A 69-year old woman from Seattle who used a neti pot to battle chronic sinus infections is confirmed to have died as a result of a powerful brain-eating amoeba she contracted from tap water that made its way through her nasal passages and to her brain. Doctors believe that the untreated tap water contained balamuthia mandrillaris, an amoeba that often leads to the fatal brain infection.

The woman first reported symptoms when she visited a doctor with a raised red bump on the bridge of her nose. The infection progressed rapidly. According to reports via CNN, the woman reported that the left side of her body began to shake and she experienced a seizure. The woman was officially diagnosed with the brain-eating amoeba at the nonprofit Swedish Clinic, where she had been receiving treatment. An anti-amoeba drug was sent to her but it was too late. She slipped into a coma and later died.

While the neti pot can be a great way to stay healthy on the road, the CDC has issued the following guidelines to ensure that you don't contract an infection or worse while using the product:

  1. Use distilled or sterile water.

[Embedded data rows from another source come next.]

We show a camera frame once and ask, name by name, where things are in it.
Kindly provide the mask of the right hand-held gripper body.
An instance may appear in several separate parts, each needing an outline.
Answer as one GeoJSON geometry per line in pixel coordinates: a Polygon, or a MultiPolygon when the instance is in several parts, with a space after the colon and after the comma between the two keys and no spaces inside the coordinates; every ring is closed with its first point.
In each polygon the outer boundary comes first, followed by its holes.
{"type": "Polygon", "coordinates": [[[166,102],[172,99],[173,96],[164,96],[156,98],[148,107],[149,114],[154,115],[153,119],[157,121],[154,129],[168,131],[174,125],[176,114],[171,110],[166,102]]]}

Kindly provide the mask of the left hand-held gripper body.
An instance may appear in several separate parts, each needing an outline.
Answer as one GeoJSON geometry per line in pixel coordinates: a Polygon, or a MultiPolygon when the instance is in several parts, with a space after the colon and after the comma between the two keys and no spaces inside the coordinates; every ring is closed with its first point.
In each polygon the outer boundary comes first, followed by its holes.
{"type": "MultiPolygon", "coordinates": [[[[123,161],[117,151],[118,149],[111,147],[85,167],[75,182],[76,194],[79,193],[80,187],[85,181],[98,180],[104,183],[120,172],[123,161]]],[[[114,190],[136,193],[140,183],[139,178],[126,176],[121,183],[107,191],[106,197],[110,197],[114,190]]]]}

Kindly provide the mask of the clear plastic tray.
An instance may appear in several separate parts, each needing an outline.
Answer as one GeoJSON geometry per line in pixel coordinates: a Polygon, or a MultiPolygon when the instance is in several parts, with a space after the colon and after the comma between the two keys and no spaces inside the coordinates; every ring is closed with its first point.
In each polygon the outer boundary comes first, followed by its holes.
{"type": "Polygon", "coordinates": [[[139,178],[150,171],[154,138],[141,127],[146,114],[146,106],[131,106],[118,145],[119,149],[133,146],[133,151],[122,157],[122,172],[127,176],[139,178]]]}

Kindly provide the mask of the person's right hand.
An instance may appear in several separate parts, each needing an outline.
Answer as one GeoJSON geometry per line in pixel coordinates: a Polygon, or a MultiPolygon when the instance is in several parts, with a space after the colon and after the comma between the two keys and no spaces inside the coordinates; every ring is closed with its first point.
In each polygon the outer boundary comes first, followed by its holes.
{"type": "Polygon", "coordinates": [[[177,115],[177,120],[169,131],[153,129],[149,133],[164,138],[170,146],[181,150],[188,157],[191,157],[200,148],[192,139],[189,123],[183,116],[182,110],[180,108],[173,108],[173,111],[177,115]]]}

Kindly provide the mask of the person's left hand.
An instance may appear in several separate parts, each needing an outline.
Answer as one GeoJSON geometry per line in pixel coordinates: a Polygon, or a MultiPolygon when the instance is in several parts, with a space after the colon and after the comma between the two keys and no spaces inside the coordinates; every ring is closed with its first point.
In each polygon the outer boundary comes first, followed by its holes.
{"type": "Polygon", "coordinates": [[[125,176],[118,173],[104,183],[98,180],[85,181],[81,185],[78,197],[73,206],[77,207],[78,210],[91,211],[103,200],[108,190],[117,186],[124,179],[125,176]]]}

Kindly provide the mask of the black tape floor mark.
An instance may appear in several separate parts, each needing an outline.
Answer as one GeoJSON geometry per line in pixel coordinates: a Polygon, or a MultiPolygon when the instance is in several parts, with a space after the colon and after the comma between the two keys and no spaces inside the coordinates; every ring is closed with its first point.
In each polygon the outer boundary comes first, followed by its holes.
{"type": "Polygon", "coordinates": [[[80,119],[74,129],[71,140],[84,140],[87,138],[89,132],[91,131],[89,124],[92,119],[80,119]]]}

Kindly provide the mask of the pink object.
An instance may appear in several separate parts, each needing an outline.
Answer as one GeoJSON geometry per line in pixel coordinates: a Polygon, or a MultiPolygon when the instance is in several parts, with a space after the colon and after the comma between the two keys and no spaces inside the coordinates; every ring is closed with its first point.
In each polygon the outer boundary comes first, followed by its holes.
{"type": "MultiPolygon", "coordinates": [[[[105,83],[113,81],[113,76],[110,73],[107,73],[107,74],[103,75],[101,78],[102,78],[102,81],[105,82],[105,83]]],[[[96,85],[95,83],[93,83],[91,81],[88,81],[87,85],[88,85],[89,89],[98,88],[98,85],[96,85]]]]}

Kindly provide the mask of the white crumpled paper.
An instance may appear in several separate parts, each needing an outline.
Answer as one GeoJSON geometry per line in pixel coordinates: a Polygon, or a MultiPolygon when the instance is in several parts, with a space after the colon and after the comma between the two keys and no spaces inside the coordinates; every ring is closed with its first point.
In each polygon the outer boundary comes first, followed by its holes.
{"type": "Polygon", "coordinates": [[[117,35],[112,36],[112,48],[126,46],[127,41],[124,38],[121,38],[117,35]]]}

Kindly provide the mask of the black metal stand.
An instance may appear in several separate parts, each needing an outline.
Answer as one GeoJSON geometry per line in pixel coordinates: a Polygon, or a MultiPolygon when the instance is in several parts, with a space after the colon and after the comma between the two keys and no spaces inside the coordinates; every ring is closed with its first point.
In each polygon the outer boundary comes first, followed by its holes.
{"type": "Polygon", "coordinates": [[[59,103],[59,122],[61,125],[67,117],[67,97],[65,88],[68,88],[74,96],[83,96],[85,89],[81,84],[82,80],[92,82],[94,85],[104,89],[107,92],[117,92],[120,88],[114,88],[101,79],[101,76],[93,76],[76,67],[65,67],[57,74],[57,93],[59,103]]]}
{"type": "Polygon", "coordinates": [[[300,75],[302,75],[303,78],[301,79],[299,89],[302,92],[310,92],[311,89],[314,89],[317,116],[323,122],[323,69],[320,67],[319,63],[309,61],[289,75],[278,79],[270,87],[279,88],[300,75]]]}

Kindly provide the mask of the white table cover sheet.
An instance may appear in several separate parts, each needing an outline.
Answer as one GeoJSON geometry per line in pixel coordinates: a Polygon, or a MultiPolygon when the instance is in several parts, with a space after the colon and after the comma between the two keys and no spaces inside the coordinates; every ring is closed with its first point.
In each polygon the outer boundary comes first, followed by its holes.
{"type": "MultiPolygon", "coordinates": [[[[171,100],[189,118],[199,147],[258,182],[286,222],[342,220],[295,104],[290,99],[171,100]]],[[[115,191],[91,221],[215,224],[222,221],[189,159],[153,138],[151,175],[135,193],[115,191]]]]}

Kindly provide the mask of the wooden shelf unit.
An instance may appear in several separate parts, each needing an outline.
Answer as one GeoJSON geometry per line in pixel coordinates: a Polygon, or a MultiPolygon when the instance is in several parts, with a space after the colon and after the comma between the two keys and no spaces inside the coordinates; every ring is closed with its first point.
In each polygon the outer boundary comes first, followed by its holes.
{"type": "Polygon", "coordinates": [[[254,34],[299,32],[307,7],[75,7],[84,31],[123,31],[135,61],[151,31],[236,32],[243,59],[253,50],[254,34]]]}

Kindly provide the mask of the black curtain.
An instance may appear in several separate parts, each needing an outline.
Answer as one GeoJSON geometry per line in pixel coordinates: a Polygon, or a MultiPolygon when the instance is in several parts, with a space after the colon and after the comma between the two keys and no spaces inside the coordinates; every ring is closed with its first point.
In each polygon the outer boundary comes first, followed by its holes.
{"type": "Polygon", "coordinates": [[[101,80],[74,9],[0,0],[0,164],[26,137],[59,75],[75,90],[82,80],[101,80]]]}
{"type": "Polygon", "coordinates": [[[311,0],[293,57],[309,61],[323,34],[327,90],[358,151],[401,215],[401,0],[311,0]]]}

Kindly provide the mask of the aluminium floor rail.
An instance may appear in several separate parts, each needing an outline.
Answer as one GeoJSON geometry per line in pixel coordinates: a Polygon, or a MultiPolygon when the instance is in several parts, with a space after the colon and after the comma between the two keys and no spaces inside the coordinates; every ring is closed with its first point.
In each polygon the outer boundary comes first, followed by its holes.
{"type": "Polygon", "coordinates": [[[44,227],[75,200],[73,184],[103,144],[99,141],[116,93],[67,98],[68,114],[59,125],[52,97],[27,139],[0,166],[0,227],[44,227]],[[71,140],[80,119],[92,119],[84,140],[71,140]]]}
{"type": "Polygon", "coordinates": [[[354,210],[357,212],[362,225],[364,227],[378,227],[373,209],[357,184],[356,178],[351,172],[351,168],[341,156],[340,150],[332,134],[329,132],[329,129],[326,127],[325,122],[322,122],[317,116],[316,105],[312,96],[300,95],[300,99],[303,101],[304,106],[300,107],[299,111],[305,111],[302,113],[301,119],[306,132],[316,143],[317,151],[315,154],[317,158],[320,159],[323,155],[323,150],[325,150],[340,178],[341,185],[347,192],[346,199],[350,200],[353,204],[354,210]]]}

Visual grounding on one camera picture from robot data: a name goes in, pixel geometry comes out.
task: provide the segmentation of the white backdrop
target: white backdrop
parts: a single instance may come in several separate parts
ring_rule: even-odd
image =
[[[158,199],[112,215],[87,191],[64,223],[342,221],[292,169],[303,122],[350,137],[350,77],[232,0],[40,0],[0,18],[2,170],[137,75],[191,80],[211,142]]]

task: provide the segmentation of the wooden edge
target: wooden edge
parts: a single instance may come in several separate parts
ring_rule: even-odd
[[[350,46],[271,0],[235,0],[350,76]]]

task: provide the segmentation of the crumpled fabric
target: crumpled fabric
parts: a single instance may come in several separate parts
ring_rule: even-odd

If using tap or filtered water, boil for several minutes and let cool until lukewarm.
  2. Tilt your head sideways over the sink and place the spout of the neti pot in the upper nostril.
  3. Breathing through your open mouth, gently pour the saltwater solution into your upper nostril so that the liquid drains through the lower nostril.
  4. Repeat on the other side.
  5. Rinse the irrigation device after each use with similarly distilled, sterile, previously boiled and cooled, or filtered water and leave open to air-dry.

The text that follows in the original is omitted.